▸ **Problem to work on**:
Everything from the line holding "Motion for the" to the end of the data must be reproduced exactly; include both boundary lines and nothing else.

▸ **Exercise data**:
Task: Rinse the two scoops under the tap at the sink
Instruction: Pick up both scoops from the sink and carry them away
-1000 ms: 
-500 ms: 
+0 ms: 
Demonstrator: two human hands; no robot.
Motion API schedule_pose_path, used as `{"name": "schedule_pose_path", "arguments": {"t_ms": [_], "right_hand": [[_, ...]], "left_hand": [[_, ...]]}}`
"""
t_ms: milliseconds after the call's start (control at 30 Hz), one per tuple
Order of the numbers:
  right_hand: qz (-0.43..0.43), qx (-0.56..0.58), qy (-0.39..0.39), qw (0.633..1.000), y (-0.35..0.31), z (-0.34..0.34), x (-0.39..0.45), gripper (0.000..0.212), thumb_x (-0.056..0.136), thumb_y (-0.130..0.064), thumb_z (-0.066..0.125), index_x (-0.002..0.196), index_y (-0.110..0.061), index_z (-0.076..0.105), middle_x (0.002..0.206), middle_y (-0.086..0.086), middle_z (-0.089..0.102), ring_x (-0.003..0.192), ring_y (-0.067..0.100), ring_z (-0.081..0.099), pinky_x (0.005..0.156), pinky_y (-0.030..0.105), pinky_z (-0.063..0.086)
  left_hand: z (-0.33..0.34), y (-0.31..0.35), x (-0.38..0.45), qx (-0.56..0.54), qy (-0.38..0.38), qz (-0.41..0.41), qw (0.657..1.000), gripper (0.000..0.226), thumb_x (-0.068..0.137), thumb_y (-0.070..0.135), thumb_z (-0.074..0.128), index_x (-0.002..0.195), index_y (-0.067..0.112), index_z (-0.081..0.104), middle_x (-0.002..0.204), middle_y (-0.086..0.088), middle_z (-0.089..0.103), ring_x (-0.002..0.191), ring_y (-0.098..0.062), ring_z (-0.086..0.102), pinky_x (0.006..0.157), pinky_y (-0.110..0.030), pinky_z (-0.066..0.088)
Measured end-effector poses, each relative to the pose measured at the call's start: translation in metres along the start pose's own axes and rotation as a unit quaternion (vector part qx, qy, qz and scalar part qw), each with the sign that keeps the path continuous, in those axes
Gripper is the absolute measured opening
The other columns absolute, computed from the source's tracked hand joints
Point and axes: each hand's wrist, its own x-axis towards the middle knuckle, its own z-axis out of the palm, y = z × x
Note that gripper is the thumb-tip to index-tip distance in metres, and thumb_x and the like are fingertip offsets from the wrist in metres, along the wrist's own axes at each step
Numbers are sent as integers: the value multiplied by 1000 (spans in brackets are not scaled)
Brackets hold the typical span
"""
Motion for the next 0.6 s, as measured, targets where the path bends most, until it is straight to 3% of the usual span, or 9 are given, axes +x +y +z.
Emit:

▸ **Answer to the exercise**:
Motion for the next 0.6 s, as measured, targets where the path bends most, until it is straight to 3% of the usual span, or 9 are given, axes +x +y +z.
Emit:

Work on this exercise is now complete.